This is meant to be a simple introduction to the CRISP-DM framework, which is just one of many artificial intelligence and machine learning lifecycles. There are numerous sources for deeper understanding.
The CRISP-DM framework, the CRoss-Industry Standard Process for Data Mining, was created in 1996. The process consists of six major phases:
- Business Understanding
- Data Understanding
- Data Preparation
- Modeling
- Evaluation
- Deployment
The sequence between the phases is not strict. The outer circle represents the symbolic nature of data mining itself. A data mining process continues after the initial problem is solved, often leading to more focused business questions or refinement of the data.

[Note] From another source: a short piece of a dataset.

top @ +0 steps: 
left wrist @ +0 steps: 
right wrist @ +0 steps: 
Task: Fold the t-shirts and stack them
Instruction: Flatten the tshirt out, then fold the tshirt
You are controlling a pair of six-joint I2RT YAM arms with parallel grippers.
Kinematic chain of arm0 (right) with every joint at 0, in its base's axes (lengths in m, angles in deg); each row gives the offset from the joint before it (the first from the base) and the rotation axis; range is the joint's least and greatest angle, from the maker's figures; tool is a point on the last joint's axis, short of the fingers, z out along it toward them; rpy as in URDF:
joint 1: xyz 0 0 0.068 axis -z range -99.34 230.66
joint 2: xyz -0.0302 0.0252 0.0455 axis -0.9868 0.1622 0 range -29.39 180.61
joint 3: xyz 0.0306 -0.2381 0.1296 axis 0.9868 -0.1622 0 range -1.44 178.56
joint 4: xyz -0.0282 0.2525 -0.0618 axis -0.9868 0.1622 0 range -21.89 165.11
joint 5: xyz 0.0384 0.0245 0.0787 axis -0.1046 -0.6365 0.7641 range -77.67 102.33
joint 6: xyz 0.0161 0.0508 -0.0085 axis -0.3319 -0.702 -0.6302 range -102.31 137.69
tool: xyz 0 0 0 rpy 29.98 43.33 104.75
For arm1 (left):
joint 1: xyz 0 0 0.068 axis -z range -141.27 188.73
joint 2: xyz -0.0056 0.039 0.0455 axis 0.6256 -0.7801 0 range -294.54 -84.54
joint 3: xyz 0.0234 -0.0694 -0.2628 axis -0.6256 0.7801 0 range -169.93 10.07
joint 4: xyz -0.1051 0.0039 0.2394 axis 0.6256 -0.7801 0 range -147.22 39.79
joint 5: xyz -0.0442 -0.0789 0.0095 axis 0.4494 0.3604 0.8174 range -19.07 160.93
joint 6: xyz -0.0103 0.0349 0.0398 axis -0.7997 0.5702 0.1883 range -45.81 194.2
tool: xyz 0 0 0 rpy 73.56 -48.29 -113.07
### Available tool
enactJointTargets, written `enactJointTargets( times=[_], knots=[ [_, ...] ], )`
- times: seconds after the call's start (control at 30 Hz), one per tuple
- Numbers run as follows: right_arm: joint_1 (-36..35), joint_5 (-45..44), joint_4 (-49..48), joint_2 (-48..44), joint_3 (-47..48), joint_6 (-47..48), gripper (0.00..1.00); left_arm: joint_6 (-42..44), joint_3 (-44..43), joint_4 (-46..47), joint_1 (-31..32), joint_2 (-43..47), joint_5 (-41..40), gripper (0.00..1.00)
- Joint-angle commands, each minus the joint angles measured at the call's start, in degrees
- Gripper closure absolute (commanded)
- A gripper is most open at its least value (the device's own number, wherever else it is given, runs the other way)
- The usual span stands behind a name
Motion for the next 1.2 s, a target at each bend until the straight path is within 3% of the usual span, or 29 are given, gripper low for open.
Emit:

CRISP-DM Phase 1 – Business Understanding
Business understanding consists of four main steps:
- Understanding business requirements
- Analyzing supporting information
- Converting to a data mining problem
- Preparing a preliminary plan
The business question needs to be both specific and measurable. It can then be turned into a machine learning question. For example, the business question “What customers should we target for a new product?” can be turned into the machine learning question “Would this customer buy the product or not?”. Evaluating the cost of creating a data mining solution to the business value of the question is important. As with all business projects, proper planning is essential, including risks, goals, dependencies, tools and techniques, and project duration.
CRISP-DM Phase 2 – Data Understanding
Data understanding has three primary steps:
- Data collection
- Data properties
- Data quality
The data collection step entails listing data sources and what data to extract from those sources, analyzing the data for additional requirements, and determining if any additional data source is needed. The data properties include understanding the metadata of the data, the size of the set, key features and relationships between data elements, including correlation between elements. The data quality step involves determining if there are any missing data elements, if these can be removed or substituted.
CRISP-DM Phase 3 – Data Preparation
Data preparation includes the final data set selection and preparing the data. The final data set should keep in mind constraints such as total size, which columns to include and exclude, record selection, and element data types. Data preparation may involve cleaning, transforming, merging data sets, normalizing, or formatting the data. The number of records can be a consideration if the data set is small and missing elements can be filled in with default values or using statistical methods. It may be useful to revisit the data understanding phase after this phase is completed.
CRISP-DM Phase 4 – Modeling
Modeling is arguably the most fun phase. It consists of three main steps:
- Model selection and creation
- Creating a model testing plan
- Parameter testing and tuning
This modeling step is tied to the data understanding phase because the model selection influences the data preparation and vice versa. Further testing may reveal that the data doesn’t fit well into the type of modeling algorithm used and Phase 3 must be revisited. Obviously, the first step is to choose a modeling algorithm and the tools needed to do it. Model testing is generally broken into a test and training data set. The split can vary depending on the data set and algorithm. A common split is 30% test and 70% training. An evaluation criterion should be chosen at this time. The actual training can involve tuning hyper parameters to adjust the accuracy or speed of training.
CRISP-DM Phase 5 – Evaluation
Evaluation is where you evaluate how the model is performing with relation to your business goals defined in the business understanding phase and make a decision on if the model should be deployed or not. This depends on the evaluation criteria you outlined in the modeling phase. It is important to keep in mind business considerations like the cost of false positives or negatives, execution speed, and cost. Review the steps taken throughout the process to verify that all criteria are met. Finally determine if the model should be deployed.
CRISP-DM Phase 6 – Deployment
There are four phases in deployment:
- Planning deployment
- Maintenance and monitoring
- Final report
- Project review
First, you need to determine where the model will be deployed. For example, on AWS there are many options including Amazon EC2, Amazon Elastic Container Service, and AWS Lambda. Then you need to decide how the model will be deployed and managed. For example on AWS, AWS CodeDeploy, AWS CloudFormation, AWS OpsWorks, and AWS Elastic Beanstalk. As with all well-architected systems, monitoring system health is important. Examples on AWS include Amazon CloudWatch, AWS CloudTrail, and AWS Elastic Beanstalk. A final report is delivered to stakeholders, highlighting the processes used, if the project goals were met, any findings, and explain the model used and reasoning behind using it. The project review assesses what went wrong, what went write, and determine if any parts of the process can be reused.